The rule should listen to at least one non-modifier key (modifiers are CONTROL, ALT and SHIFT) and optionally one, two or three modifiers. If multiple non-modifiers are used, the rule will fire when any one of them is pressed with all the required modifiers. For example, the following rule fires on SHIFT ALT L and SHIFT ALT P:

    Ojay.Keyboard.listen(document, 'SHIFT ALT L P', function() {
      window.console && console.log('pressed');
    });

An optional fourth parameter specifies the execution scope for the callback:

    var rule = Ojay.Keyboard.listen(document, 'CONTROL UP', function() {
      // this === someObject
    }, someObject);

Controlling rules

The Ojay.Keyboard.listen() function returns an object representing the rule you just created.
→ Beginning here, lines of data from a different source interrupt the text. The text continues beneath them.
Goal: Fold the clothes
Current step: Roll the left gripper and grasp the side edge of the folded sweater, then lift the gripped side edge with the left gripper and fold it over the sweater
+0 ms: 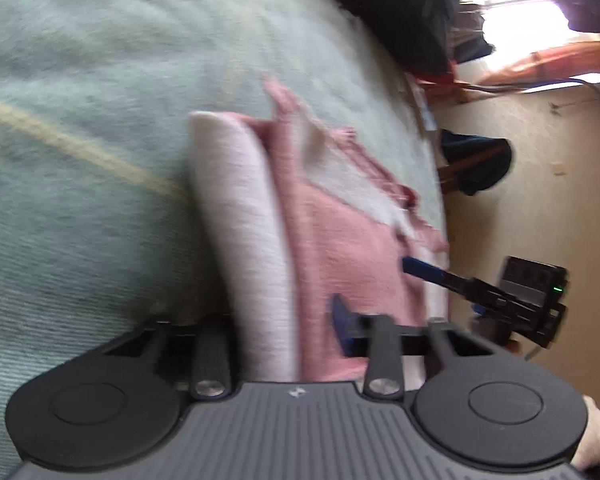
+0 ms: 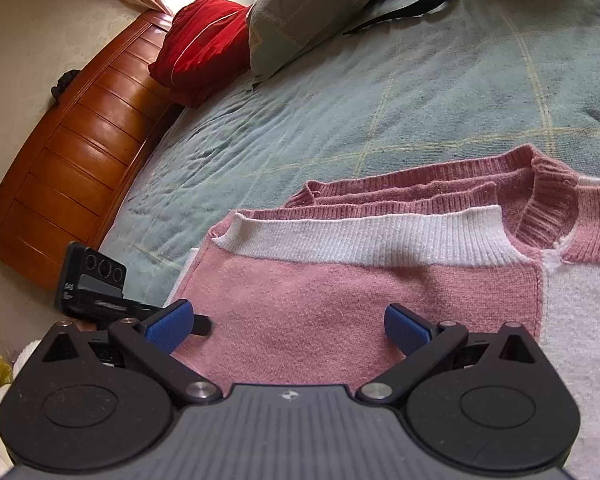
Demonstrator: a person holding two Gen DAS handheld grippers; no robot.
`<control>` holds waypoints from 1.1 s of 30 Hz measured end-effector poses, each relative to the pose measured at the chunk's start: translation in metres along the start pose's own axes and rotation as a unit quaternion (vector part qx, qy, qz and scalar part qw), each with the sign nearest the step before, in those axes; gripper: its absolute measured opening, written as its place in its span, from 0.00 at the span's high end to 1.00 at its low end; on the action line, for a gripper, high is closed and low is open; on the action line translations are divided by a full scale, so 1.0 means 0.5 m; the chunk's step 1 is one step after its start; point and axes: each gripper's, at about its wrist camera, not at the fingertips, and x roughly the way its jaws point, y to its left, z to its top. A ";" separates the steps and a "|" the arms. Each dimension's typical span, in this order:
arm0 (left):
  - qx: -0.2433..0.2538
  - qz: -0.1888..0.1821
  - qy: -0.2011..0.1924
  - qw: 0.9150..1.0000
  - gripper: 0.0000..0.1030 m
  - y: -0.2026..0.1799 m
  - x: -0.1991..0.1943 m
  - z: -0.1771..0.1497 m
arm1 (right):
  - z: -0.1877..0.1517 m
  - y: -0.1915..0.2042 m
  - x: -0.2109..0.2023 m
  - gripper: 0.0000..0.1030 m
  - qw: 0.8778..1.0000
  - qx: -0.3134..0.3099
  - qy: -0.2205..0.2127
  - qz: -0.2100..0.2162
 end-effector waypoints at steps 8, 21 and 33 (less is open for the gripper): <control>0.027 0.030 -0.012 0.999 0.76 -0.029 0.003 -0.013 | -0.006 0.015 -0.015 0.00 0.999 0.029 0.009 0.027; 0.053 0.050 -0.027 0.997 0.76 -0.053 -0.002 -0.025 | -0.049 0.032 0.011 0.00 0.997 0.069 0.030 -0.016; 0.078 0.105 -0.031 0.991 0.80 -0.113 0.008 -0.036 | -0.056 0.032 -0.011 0.00 0.998 0.059 0.020 -0.009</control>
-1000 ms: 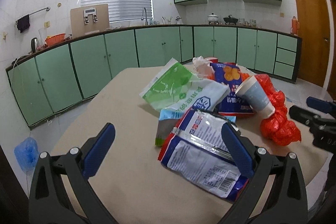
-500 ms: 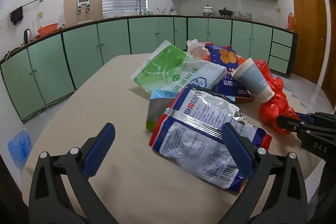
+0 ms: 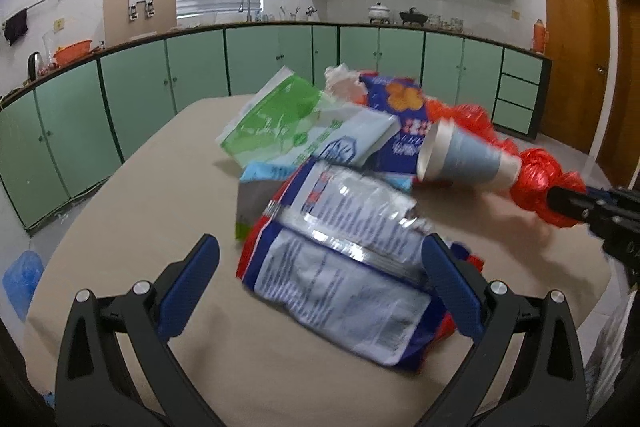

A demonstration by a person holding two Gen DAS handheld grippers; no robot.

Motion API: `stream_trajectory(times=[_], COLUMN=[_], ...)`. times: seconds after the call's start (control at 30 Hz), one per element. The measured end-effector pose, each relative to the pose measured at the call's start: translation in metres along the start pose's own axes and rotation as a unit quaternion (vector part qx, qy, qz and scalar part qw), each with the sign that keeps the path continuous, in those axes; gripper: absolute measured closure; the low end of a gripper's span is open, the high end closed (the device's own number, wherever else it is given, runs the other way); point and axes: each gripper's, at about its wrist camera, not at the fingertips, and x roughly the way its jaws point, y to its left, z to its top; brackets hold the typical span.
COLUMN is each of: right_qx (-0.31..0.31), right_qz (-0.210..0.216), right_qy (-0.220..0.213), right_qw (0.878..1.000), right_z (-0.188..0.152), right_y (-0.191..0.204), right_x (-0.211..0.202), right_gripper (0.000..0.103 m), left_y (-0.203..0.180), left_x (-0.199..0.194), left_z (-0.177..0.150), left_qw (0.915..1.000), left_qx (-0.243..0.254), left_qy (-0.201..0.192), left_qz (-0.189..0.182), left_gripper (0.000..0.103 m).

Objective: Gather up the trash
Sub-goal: 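Grasp the silver-blue snack bag with the left gripper and lift it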

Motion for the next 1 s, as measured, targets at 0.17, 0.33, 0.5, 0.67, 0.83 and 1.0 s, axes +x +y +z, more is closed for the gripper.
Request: stream_trajectory(times=[0.17, 0.33, 0.5, 0.67, 0.83, 1.0], right_qx=[-0.001, 0.002, 0.010, 0.014, 0.013, 0.011], right_qz=[-0.005, -0.011, -0.020, -0.023, -0.020, -0.014], right_qy=[-0.008, -0.014, -0.021, -0.023, -0.019, -0.013], right_qw=[1.000, 1.000, 1.000, 0.999, 1.000, 1.000], right_z=[0.004, 0.004, 0.005, 0.007, 0.006, 0.004], right_y=[-0.001, -0.006, -0.013, -0.017, -0.015, -0.012], right_x=[-0.004, -0.008, -0.012, -0.012, -0.009, -0.006], right_gripper=[0.084, 0.084, 0.084, 0.084, 0.084, 0.084], left_y=[-0.012, -0.034, -0.044, -0.042, -0.033, -0.017], left_x=[-0.003, 0.002, 0.010, 0.018, 0.014, 0.006], left_z=[0.011, 0.010, 0.008, 0.007, 0.009, 0.012], left_qw=[0.9999, 0.9998, 0.9996, 0.9989, 0.9985, 0.9982], left_qx=[-0.004, 0.013, 0.027, 0.020, 0.005, -0.016], left_qy=[-0.007, -0.003, 0.011, 0.031, 0.027, 0.022], left_qz=[-0.011, -0.014, 0.002, 0.030, 0.047, 0.054], left_gripper=[0.005, 0.005, 0.005, 0.005, 0.005, 0.015])
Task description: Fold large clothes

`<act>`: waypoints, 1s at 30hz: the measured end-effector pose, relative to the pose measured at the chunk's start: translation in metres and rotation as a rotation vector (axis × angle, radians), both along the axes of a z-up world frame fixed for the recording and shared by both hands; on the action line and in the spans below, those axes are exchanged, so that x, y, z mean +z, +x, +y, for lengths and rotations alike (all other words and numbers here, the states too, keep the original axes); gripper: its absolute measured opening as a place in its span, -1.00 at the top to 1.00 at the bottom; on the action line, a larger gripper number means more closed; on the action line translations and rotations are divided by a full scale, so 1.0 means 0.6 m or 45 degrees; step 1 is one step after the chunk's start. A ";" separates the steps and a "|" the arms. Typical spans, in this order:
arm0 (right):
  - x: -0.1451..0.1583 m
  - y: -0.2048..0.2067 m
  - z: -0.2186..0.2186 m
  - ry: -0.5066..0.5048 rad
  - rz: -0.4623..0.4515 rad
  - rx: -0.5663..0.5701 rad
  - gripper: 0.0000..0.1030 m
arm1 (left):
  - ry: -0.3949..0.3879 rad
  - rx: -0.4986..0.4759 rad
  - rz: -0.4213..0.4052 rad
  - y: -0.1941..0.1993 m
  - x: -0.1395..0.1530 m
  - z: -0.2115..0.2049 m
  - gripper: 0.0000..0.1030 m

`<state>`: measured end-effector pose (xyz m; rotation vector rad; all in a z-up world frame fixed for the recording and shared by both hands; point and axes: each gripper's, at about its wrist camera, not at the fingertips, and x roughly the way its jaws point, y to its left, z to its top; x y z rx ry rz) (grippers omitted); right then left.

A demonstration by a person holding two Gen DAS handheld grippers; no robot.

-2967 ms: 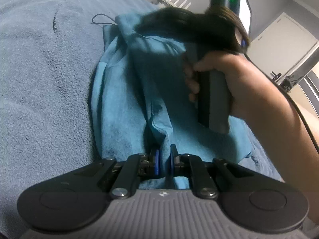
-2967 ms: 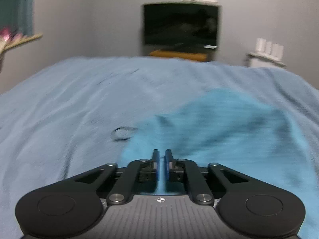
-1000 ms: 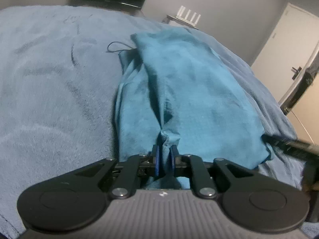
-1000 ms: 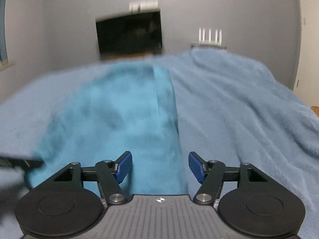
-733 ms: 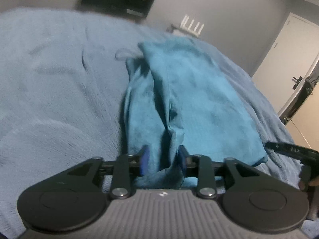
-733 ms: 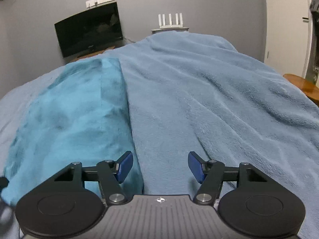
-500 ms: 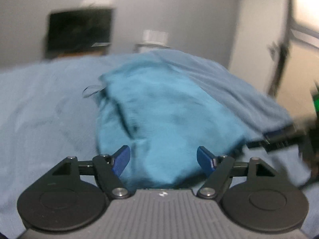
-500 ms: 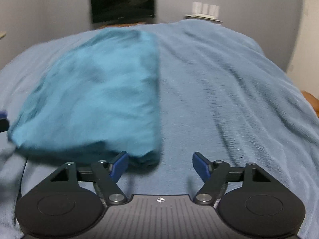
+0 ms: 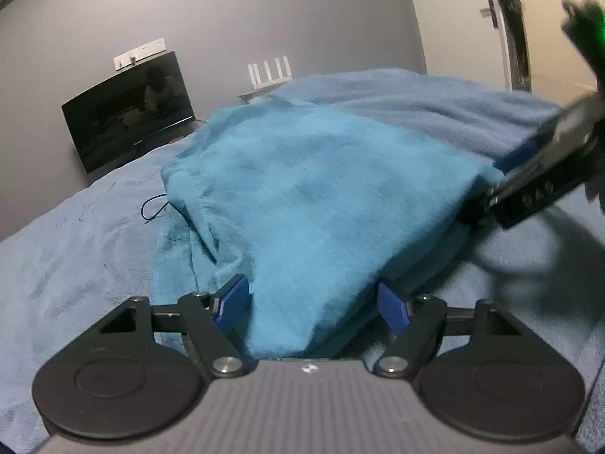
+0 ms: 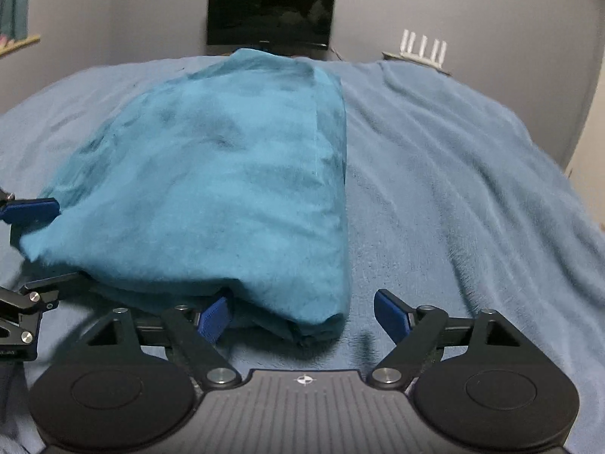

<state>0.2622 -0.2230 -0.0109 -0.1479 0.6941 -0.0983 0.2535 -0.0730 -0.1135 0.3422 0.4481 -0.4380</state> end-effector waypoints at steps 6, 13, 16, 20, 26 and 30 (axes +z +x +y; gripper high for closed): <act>-0.006 0.007 -0.028 0.052 0.041 -0.104 0.28 | -0.127 -0.015 0.073 0.011 0.009 0.026 0.15; -0.008 0.005 -0.026 0.065 0.031 -0.103 0.43 | -0.138 -0.072 0.050 0.000 0.012 0.026 0.16; -0.010 0.006 -0.025 0.059 0.039 -0.095 0.33 | -0.093 -0.140 0.046 -0.011 0.010 0.015 0.04; -0.012 0.006 0.002 -0.086 -0.008 -0.030 -0.10 | 0.069 -0.148 0.007 -0.019 -0.004 -0.009 -0.09; -0.017 0.014 0.015 -0.175 -0.019 0.018 0.06 | 0.053 -0.107 0.047 -0.007 -0.004 0.013 -0.09; -0.008 0.022 -0.022 0.005 0.022 -0.075 0.27 | -0.005 -0.090 0.087 0.005 0.004 0.032 0.21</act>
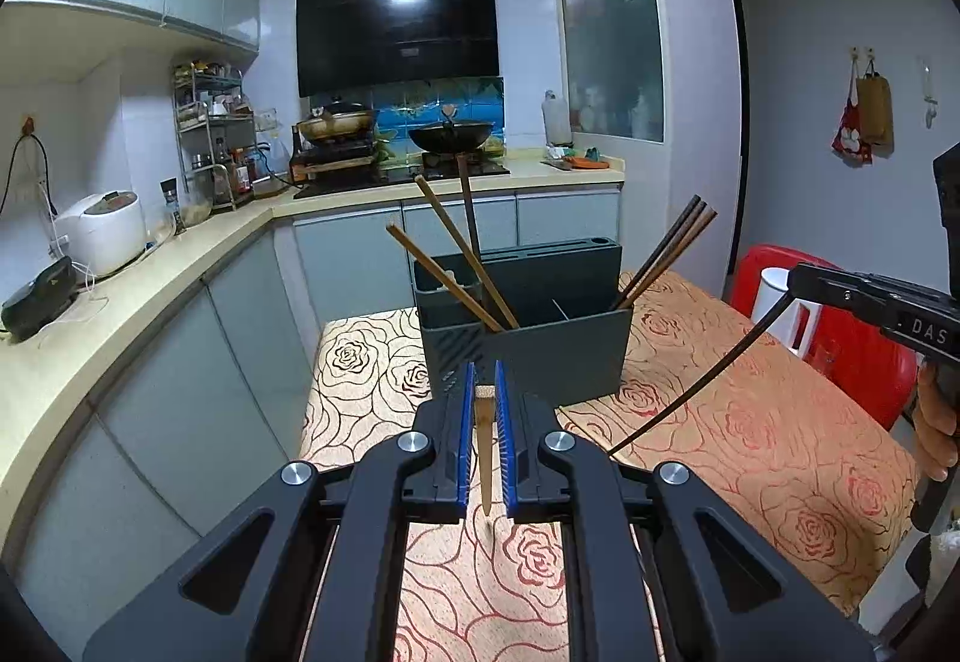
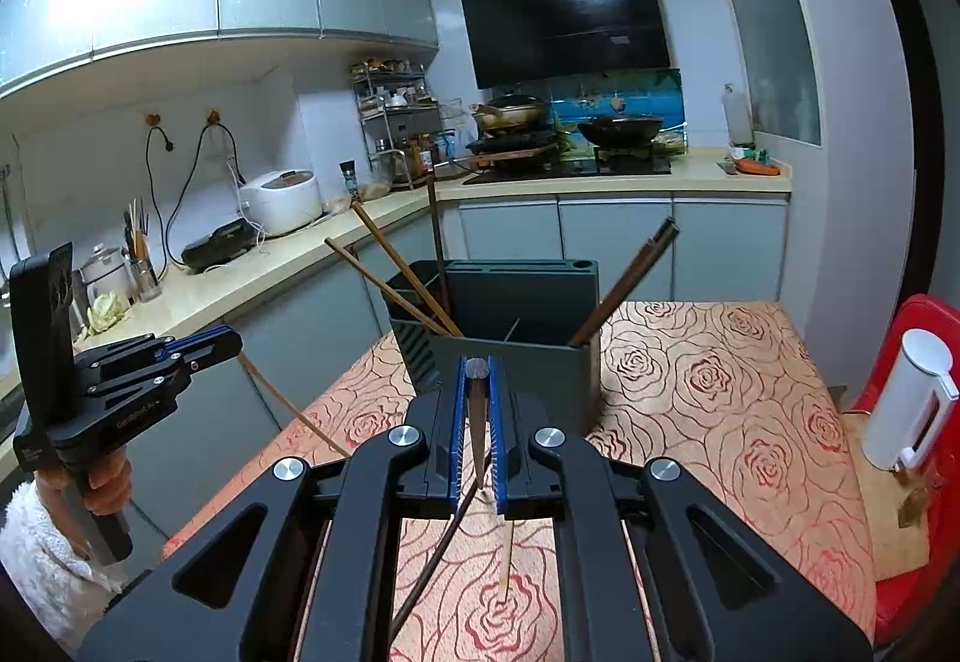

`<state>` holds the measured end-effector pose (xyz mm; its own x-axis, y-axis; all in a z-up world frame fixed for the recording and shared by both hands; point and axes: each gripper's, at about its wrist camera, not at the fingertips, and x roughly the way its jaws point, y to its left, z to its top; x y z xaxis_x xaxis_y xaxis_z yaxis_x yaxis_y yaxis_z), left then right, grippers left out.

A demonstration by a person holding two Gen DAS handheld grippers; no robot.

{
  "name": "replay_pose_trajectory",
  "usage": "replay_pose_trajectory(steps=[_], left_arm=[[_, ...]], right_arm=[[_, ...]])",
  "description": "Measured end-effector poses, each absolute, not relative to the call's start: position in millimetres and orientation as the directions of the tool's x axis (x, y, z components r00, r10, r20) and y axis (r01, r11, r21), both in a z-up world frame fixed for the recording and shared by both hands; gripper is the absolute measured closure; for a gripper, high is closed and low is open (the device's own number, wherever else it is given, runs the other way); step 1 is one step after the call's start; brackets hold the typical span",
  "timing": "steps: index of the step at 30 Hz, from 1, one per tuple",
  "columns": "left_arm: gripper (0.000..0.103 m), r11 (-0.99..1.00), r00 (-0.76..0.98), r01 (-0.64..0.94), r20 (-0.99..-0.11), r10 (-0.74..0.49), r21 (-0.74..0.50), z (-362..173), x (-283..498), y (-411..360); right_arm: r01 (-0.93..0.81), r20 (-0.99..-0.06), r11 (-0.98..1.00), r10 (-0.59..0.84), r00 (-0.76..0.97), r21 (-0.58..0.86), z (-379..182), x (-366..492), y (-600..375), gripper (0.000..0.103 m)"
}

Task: Organize utensils
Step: 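Lift both held chopsticks upright and carry them over the black holder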

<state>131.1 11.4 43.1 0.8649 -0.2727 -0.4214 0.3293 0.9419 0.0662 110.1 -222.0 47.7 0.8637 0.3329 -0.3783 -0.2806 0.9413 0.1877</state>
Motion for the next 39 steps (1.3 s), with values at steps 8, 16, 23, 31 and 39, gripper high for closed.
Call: replay_pose_trajectory(steps=[8, 16, 23, 31, 39], left_arm=[[0.096, 0.936, 0.847, 0.348, -0.447, -0.289, 0.054, 50, 141, 10], [0.096, 0.927, 0.846, 0.368, -0.441, -0.300, 0.076, 79, 154, 2], [0.096, 0.920, 0.852, 0.382, -0.420, -0.314, 0.086, 114, 171, -12], [0.096, 0.911, 0.856, 0.404, -0.384, -0.347, 0.078, 148, 194, -36], [0.096, 0.920, 0.879, 0.388, -0.321, -0.352, 0.053, 173, 224, -60]], right_arm=[[-0.284, -0.382, 0.944, 0.328, 0.864, 0.168, 71, 122, -218, 0.095], [-0.267, -0.396, 0.948, 0.315, 0.863, 0.173, 104, 142, -227, 0.095], [-0.236, -0.409, 0.960, 0.279, 0.869, 0.153, 126, 157, -231, 0.095], [-0.216, -0.398, 0.968, 0.248, 0.883, 0.125, 148, 171, -230, 0.095], [-0.190, -0.369, 0.973, 0.227, 0.901, 0.133, 160, 192, -237, 0.095]])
These objects have several methods that allow you to control how the rule is applied:

  • rule.enable() – activates the rule. All rules are active by default on creation.
  • rule.disable() – deactivates the rule. Its callback will not fire.
  • rule.preventDefault() – tells Ojay to prevent the browser’s default behaviour for the rule’s key comibnation. Some browsers do not let you override default behaviour for certain key combinations. The default will only be prevented while the rule is enabled.
  • rule.allowDefault() – allows the browser’s default behaviour to run when the key combination is pressed.

Managing sets of rules

When developing an application, you may have a great many keyboard shortcuts that are context-dependant. To help manage these rules, we have the Keyboard.RuleSet class:

    var rulesA = new Ojay.Keyboard.RuleSet({
      'SHIFT S':    function() { alert('S') },
      'CONTROL Y':  function() { alert('Y') }
    });
    rulesA.enable();

This creates a rule for each set of keys and bundles the rules up into one object (rulesA). RuleSet objects are not enabled by default, hence the call to rulesA.enable(). The RuleSet API has the following methods:

  • rules.enable() – enable all the rules in the set.
  • rules.disable() – disables all the rules in the set.
  • rules.get(keys) – returns a single rule from the set, for example:
    rulesA.get('SHIFT S').preventDefault();
  • rules.merge(others) returns a new RuleSet containing all the rules from rules and others. For example:
    var rulesB = new Ojay.Keyboard.RuleSet({
      'SHIFT G':    function() { alert('G') },
      'ALT N':      function() { alert('N') }
    });

    var allRules = rulesA.merge(rulesB);
    allRules.enable();

The important thing to remember here is that allRules contains references to rules in rulesA and rulesB, not copies of the rules. If I call rulesA.disable(), half the rules in allRules are disabled as well.

Finding out which keys are pressed

Ojay includes one more helper method for working with the keyboard: Ojay.Keyboard.isPressed(). Given a string of keys, this method will return true iff the given key combination is pressed. You can call this method anywhere in your code – not just in key event handlers – to query the current state of the keyboard.